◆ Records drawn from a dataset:
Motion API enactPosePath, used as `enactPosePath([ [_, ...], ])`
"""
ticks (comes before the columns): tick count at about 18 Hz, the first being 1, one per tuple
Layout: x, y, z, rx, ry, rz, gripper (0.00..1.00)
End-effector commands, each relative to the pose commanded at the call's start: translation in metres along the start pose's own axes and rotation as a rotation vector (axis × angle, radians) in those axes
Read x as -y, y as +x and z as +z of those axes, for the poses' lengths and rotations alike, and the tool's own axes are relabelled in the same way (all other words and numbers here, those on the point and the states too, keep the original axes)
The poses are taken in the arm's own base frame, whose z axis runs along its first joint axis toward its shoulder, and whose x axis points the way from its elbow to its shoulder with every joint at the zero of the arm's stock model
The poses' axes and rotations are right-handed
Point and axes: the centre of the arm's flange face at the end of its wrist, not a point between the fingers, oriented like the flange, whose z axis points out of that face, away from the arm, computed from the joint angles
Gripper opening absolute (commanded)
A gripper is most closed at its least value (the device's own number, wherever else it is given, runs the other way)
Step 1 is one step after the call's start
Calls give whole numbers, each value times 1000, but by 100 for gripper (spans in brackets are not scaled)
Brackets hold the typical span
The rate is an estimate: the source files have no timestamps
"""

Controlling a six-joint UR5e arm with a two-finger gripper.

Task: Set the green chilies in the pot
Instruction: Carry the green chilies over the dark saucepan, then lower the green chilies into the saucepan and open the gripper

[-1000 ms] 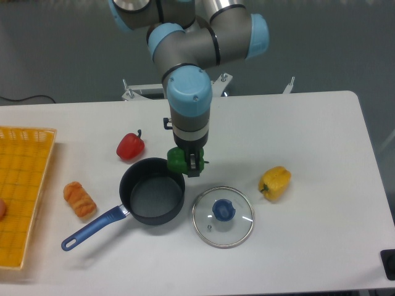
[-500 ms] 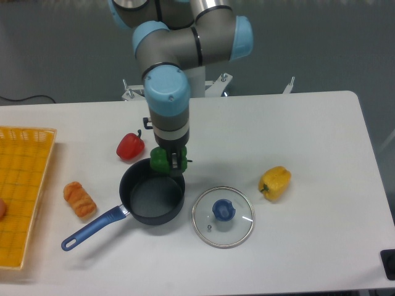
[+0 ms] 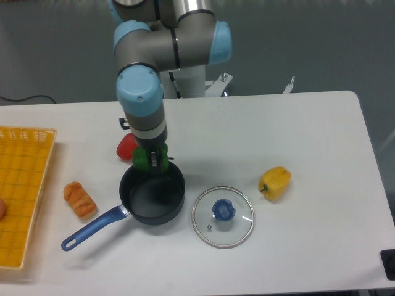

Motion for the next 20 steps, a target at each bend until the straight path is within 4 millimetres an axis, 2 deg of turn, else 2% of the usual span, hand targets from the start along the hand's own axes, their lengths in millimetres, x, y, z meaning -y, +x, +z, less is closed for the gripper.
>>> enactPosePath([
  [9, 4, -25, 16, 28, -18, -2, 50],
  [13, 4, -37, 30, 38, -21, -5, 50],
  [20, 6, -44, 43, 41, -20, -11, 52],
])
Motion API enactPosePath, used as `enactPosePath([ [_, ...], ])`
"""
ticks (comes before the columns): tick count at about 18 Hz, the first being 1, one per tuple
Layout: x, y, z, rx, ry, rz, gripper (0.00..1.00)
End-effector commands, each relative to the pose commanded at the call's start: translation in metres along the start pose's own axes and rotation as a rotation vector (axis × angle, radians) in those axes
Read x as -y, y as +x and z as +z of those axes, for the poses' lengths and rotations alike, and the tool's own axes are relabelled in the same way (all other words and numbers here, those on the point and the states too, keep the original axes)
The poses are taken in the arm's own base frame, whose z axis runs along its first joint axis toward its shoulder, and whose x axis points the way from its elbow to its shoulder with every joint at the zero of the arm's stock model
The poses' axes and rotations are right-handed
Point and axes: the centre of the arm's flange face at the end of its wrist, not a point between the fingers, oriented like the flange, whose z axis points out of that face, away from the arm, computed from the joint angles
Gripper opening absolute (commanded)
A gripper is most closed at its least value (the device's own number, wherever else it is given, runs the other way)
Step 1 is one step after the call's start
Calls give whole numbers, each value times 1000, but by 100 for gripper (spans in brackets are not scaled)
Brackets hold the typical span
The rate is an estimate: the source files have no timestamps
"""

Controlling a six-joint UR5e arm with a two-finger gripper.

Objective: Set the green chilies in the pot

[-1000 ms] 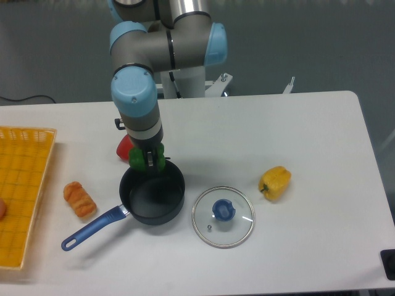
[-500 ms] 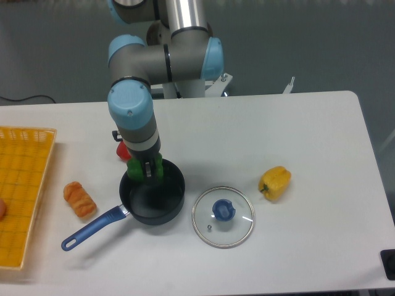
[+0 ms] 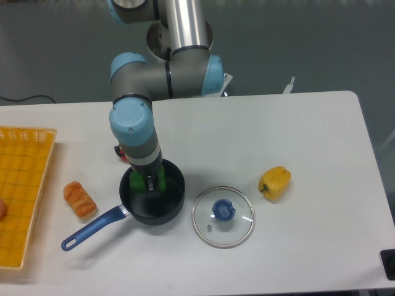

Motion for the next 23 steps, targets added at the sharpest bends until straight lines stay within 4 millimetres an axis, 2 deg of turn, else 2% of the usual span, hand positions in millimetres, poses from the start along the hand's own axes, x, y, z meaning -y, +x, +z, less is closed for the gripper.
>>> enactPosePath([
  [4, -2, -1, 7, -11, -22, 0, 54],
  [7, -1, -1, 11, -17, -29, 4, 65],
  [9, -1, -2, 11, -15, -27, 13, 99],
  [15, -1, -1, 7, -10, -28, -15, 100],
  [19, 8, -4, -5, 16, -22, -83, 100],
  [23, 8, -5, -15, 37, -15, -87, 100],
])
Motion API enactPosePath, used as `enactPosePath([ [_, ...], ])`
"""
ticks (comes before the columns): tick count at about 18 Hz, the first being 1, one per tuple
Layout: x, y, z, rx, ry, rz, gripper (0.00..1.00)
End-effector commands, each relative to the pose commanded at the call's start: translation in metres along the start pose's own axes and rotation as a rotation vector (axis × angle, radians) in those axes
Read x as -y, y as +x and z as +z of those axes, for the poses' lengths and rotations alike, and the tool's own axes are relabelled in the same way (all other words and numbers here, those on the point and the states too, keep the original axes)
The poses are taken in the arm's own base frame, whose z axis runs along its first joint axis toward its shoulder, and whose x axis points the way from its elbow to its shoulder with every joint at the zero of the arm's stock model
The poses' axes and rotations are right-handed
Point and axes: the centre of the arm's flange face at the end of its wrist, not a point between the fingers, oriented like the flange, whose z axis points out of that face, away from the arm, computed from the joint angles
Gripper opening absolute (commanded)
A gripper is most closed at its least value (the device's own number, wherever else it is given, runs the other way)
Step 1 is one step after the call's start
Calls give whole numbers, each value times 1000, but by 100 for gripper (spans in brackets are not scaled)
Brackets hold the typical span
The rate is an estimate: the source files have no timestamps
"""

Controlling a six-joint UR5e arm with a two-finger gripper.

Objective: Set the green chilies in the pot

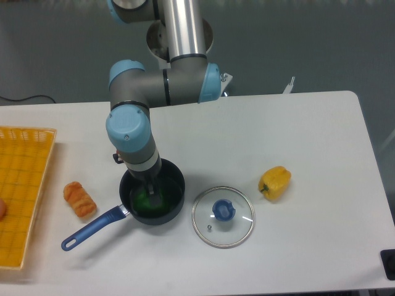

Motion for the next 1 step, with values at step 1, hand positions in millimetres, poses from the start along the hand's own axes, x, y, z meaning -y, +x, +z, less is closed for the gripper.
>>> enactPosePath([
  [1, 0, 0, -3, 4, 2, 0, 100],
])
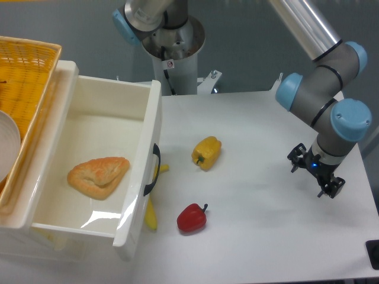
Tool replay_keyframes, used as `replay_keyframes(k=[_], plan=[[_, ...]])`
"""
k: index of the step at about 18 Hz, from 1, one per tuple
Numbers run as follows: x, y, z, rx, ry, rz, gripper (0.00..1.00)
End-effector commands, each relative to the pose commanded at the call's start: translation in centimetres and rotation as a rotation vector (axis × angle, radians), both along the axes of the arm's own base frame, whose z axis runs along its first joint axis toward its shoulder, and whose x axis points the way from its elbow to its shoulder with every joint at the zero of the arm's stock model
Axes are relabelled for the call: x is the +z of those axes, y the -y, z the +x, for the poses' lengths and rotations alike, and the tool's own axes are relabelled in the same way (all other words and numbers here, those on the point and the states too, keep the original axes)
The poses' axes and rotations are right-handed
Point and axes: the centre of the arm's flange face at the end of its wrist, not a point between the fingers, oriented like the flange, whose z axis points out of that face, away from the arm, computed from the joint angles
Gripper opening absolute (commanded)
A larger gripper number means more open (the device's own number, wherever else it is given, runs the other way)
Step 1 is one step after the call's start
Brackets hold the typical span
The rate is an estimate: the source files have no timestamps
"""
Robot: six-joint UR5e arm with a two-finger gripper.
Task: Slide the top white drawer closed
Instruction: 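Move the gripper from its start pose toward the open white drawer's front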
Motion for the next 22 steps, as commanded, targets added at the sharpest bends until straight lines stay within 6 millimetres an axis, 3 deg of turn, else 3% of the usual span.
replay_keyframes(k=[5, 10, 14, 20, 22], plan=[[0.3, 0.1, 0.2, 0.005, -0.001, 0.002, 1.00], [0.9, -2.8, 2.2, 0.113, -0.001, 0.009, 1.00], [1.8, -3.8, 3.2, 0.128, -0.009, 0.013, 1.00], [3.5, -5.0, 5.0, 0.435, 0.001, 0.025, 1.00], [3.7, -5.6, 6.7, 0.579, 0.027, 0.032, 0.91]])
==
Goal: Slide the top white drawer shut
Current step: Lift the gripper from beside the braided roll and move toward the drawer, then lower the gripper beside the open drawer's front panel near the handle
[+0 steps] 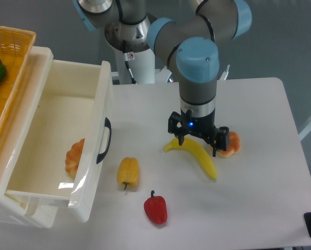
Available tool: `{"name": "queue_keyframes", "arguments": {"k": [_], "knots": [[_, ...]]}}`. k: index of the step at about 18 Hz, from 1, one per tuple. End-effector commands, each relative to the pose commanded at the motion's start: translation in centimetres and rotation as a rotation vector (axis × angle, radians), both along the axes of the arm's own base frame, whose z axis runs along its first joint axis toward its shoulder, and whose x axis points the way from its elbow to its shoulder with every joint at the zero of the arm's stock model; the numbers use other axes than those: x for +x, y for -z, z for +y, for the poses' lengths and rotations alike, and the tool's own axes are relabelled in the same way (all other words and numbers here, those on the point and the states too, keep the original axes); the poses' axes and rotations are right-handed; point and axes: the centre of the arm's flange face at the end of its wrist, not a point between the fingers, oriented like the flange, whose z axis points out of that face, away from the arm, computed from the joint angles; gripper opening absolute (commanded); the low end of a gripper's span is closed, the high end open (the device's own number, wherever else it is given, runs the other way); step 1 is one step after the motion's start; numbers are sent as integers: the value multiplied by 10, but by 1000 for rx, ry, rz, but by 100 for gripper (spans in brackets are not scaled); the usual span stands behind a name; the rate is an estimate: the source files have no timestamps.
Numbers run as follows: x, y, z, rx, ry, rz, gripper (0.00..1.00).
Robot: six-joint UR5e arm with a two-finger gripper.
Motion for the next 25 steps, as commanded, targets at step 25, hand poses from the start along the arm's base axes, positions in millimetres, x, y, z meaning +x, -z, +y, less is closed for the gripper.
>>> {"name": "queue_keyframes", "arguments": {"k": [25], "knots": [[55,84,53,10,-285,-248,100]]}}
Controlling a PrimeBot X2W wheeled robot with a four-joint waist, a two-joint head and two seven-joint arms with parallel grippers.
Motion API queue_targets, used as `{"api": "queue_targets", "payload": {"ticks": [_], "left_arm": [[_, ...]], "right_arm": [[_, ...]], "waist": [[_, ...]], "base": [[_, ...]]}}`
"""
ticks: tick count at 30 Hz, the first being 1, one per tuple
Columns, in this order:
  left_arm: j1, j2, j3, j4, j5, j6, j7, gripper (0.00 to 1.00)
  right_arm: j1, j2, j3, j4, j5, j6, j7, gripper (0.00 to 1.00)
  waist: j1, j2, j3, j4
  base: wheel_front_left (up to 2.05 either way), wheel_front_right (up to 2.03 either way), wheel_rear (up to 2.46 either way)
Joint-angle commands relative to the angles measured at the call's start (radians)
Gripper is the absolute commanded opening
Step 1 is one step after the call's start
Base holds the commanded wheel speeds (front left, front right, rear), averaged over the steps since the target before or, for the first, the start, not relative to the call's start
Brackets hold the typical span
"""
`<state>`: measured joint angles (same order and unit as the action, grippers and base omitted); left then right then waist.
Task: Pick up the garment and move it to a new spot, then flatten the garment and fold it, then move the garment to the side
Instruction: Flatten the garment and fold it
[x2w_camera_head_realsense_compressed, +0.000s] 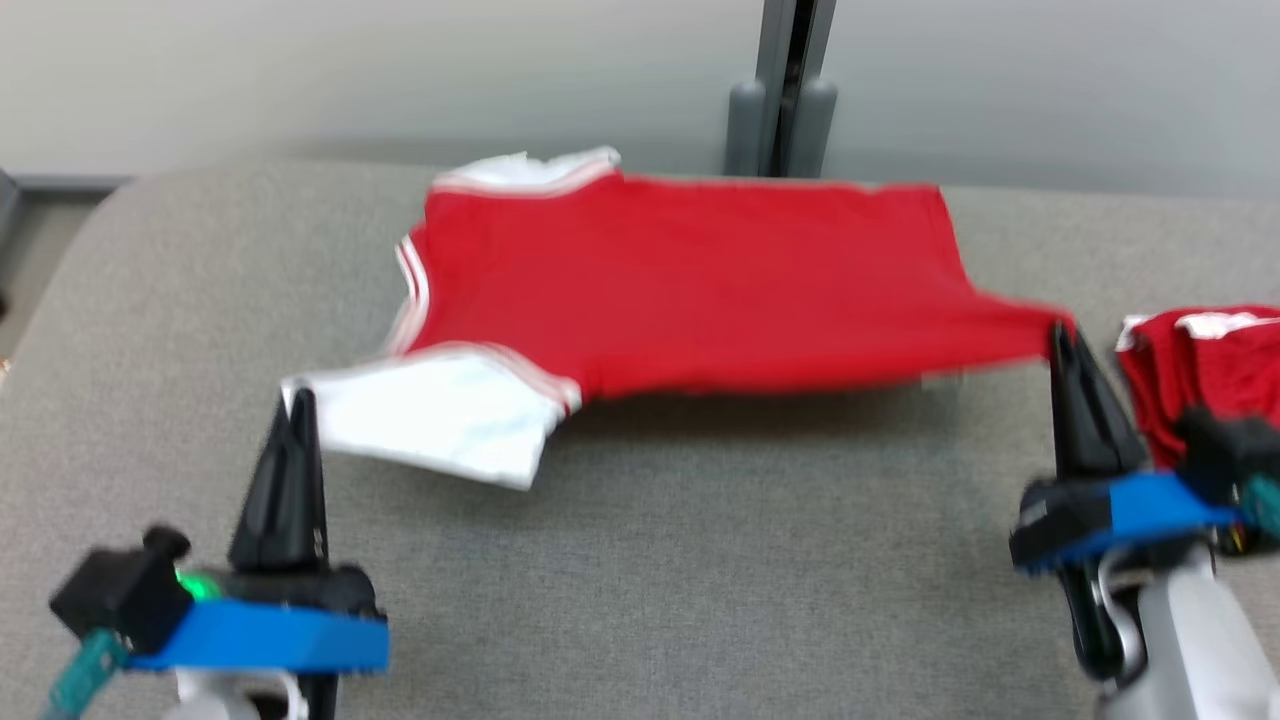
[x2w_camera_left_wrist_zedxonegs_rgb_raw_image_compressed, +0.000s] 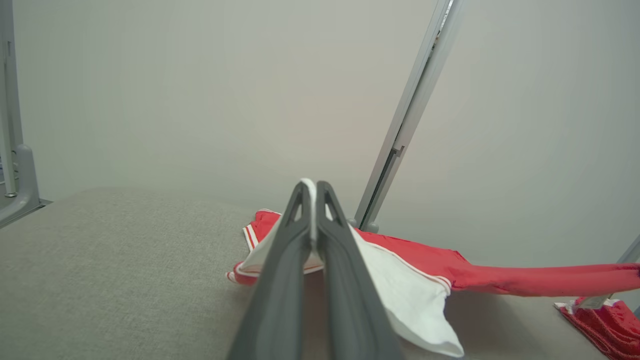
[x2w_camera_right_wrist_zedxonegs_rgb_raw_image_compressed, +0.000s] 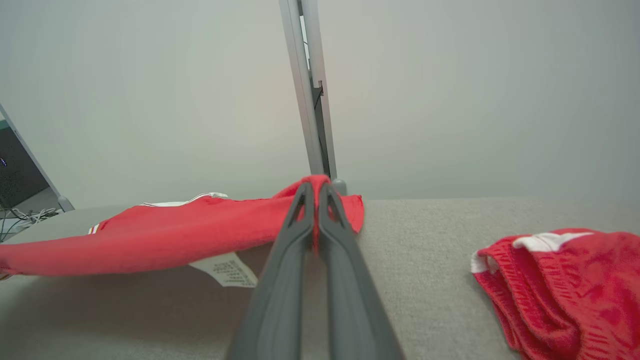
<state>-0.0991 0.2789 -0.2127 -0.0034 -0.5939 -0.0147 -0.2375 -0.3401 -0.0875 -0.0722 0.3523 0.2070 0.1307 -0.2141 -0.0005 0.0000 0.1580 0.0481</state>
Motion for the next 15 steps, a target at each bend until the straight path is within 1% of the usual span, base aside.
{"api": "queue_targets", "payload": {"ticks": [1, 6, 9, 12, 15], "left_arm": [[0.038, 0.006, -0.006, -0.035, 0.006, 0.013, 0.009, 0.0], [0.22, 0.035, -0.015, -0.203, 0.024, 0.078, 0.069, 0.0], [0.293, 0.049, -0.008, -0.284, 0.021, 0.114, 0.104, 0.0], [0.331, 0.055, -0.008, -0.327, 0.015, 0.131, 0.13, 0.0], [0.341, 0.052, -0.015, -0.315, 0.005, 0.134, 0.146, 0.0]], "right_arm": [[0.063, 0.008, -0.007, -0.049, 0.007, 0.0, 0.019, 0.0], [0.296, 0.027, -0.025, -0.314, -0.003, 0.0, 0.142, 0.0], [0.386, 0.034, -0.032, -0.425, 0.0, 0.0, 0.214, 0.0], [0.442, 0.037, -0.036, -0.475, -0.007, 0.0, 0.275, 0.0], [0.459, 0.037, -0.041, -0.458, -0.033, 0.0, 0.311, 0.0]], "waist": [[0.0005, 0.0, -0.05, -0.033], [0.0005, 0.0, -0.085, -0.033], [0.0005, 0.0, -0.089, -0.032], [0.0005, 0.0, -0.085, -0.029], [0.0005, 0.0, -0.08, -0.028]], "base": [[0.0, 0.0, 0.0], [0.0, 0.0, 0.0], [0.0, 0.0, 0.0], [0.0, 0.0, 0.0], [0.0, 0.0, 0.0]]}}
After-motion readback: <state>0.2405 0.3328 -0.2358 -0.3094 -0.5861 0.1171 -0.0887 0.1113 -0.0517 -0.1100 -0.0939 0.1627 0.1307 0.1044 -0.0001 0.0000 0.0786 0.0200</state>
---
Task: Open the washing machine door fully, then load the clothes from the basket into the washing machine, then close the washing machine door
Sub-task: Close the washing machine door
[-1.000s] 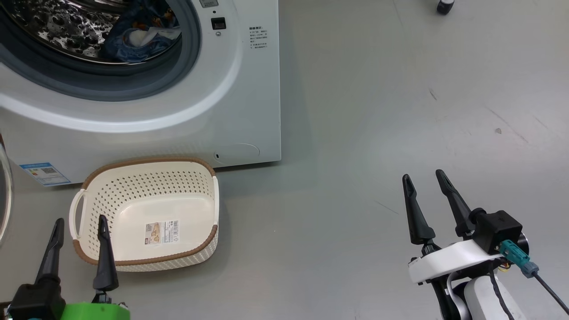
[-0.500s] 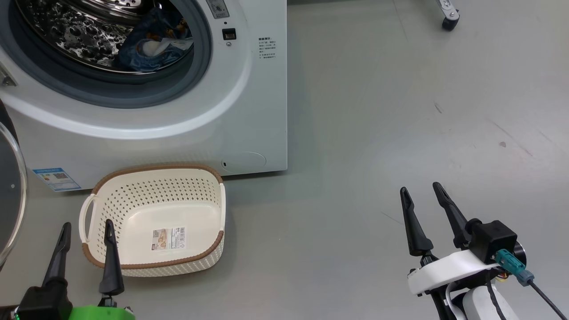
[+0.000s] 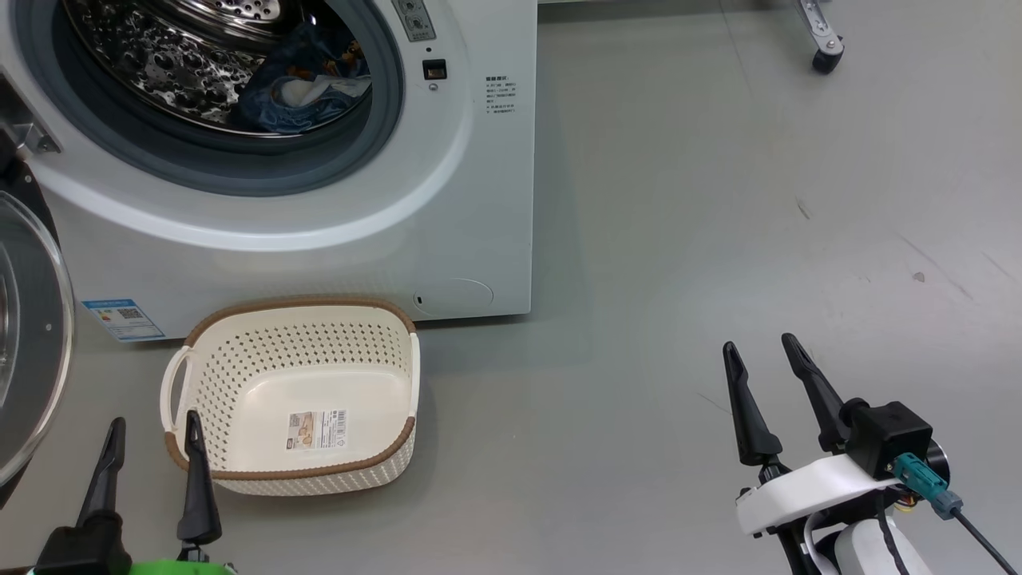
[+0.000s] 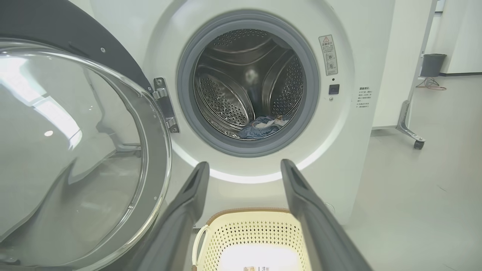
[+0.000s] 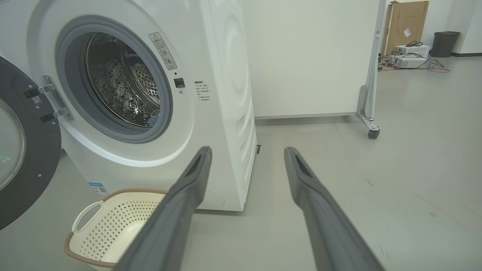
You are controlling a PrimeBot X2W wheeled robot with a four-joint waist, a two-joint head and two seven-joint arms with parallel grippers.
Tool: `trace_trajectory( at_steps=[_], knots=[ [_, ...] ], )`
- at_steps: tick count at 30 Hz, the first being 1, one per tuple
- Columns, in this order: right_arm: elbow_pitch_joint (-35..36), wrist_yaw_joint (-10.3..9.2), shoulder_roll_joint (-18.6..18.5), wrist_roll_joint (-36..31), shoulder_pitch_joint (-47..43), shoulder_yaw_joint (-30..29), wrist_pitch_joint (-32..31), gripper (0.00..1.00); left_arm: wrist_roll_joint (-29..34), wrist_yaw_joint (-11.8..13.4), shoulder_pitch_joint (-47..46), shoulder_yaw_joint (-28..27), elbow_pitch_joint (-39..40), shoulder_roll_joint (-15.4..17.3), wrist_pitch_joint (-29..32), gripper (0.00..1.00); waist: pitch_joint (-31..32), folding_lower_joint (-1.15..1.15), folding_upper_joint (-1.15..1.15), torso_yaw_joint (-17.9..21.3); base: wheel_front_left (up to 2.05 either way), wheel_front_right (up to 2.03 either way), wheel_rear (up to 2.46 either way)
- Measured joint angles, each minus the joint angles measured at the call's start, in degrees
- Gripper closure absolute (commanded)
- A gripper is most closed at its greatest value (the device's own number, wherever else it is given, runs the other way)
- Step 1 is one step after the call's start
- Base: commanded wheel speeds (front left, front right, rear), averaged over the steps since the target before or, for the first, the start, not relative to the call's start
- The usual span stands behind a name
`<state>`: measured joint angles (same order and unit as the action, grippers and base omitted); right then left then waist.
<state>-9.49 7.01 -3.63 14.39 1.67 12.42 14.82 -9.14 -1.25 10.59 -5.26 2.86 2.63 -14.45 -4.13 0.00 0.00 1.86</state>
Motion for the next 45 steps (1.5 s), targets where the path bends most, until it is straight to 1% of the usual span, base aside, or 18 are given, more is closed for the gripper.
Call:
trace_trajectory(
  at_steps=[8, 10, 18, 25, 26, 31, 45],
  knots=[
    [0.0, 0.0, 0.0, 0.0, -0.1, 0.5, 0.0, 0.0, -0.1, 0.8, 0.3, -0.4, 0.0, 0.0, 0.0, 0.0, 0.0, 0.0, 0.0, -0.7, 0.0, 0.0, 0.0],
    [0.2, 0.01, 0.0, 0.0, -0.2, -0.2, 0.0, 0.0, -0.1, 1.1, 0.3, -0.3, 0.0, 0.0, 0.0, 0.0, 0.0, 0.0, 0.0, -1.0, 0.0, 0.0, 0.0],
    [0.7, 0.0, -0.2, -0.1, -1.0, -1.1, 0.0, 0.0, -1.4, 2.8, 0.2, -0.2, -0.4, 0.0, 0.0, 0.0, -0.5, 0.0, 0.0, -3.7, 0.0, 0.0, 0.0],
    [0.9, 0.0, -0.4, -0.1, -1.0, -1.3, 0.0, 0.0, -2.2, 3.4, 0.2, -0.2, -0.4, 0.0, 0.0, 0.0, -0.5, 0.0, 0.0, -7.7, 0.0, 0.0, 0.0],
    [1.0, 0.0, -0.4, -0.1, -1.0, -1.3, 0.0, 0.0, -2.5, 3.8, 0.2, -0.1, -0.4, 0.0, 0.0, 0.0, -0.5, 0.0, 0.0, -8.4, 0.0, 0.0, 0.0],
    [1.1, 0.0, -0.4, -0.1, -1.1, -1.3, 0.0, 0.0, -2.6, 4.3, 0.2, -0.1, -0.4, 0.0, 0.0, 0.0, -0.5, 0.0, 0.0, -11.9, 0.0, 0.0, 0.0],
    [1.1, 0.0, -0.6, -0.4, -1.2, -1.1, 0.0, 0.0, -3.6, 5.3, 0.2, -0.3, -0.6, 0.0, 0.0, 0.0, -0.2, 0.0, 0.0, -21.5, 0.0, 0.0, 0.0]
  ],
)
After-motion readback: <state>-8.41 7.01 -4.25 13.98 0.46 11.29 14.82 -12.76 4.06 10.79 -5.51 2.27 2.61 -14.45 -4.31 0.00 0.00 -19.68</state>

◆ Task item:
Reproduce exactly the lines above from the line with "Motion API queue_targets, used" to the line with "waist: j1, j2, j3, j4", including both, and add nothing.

◆ Task response:
Motion API queue_targets, used as `{"api": "queue_targets", "payload": {"ticks": [_], "left_arm": [[_, ...]], "right_arm": [[_, ...]], "waist": [[_, ...]], "base": [[_, ...]]}}`
"""
ticks: tick count at 30 Hz, the first being 1, one per tuple
Columns, in this order:
  left_arm: j1, j2, j3, j4, j5, j6, j7, gripper (0.00 to 1.00)
  right_arm: j1, j2, j3, j4, j5, j6, j7, gripper (0.00 to 1.00)
  waist: j1, j2, j3, j4

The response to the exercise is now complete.